What to produce
Go to the line containing "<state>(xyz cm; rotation" in the records below and retype from there through the final line, exactly.
Records for this task below:
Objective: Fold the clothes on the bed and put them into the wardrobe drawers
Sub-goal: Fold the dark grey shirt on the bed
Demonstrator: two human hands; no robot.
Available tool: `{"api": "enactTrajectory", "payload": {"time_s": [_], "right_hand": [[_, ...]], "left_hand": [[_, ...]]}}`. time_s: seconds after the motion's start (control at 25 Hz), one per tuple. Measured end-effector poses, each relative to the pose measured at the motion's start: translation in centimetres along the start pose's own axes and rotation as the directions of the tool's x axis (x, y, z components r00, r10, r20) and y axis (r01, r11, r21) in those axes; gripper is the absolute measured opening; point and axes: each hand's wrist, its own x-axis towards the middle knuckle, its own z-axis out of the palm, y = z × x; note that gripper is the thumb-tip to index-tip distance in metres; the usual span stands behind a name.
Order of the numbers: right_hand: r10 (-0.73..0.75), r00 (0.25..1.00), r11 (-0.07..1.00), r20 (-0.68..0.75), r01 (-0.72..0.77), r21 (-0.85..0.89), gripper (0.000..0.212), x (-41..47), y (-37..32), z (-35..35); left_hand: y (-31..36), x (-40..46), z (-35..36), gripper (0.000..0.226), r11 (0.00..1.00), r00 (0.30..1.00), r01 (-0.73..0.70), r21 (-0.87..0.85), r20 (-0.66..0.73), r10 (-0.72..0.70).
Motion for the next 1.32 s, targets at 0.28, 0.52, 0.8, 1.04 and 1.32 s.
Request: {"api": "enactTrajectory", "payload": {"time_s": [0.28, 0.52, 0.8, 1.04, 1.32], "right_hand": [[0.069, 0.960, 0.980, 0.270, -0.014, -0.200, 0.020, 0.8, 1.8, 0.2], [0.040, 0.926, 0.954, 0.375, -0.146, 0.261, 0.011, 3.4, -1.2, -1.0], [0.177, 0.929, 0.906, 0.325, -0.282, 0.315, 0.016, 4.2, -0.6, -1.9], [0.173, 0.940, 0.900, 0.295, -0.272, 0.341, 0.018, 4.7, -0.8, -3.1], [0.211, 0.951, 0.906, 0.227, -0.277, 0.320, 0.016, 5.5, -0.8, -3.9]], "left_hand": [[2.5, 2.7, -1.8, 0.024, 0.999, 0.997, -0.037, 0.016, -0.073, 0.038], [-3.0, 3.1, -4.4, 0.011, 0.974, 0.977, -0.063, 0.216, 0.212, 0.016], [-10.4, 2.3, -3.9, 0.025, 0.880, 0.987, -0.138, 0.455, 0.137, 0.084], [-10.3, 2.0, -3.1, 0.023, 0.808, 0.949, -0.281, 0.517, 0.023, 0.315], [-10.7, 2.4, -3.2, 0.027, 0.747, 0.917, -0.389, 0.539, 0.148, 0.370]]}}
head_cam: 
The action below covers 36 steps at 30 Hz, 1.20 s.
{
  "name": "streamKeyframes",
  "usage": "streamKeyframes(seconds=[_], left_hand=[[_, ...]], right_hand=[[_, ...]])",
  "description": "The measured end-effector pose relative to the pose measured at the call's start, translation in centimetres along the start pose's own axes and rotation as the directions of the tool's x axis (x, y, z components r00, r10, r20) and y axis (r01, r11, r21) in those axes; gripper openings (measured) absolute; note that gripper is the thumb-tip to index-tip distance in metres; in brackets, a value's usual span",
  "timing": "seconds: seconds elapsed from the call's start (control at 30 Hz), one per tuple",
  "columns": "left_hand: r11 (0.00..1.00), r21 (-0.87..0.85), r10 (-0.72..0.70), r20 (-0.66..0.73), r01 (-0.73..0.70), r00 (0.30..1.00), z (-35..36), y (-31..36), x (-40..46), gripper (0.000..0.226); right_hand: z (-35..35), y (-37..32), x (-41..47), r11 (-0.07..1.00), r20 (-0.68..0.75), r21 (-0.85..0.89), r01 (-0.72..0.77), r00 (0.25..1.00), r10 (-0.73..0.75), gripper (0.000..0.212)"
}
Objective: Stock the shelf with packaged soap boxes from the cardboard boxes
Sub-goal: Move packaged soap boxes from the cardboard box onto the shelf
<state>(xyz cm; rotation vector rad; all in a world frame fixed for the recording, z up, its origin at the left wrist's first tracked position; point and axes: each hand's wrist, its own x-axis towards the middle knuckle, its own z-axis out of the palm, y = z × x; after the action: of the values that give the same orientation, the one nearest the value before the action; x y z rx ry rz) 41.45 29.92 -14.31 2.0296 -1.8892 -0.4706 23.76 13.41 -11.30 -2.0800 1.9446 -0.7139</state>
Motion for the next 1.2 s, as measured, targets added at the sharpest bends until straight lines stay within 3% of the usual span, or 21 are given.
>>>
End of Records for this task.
Task response
<state>(xyz cm; rotation vector rad; all in a world frame fixed for the recording, z up, its origin at the left wrist's first tracked position; point and axes: each hand's wrist, its own x-axis towards the middle knuckle, its own z-axis out of the palm, y = z × x; after the action: of the values that give the same orientation, the one nearest the value before the action; x y z rx ry rz) 41.45 29.92 -14.31 2.0296 -1.8892 -0.4706 23.76 13.41 -11.30 -2.0800 1.9446 -0.7139</state>
Motion for the next 1.2 s, as measured, targets added at the sharpest bends until straight lines stay within 3% of the usual span, or 21 are given.
>>>

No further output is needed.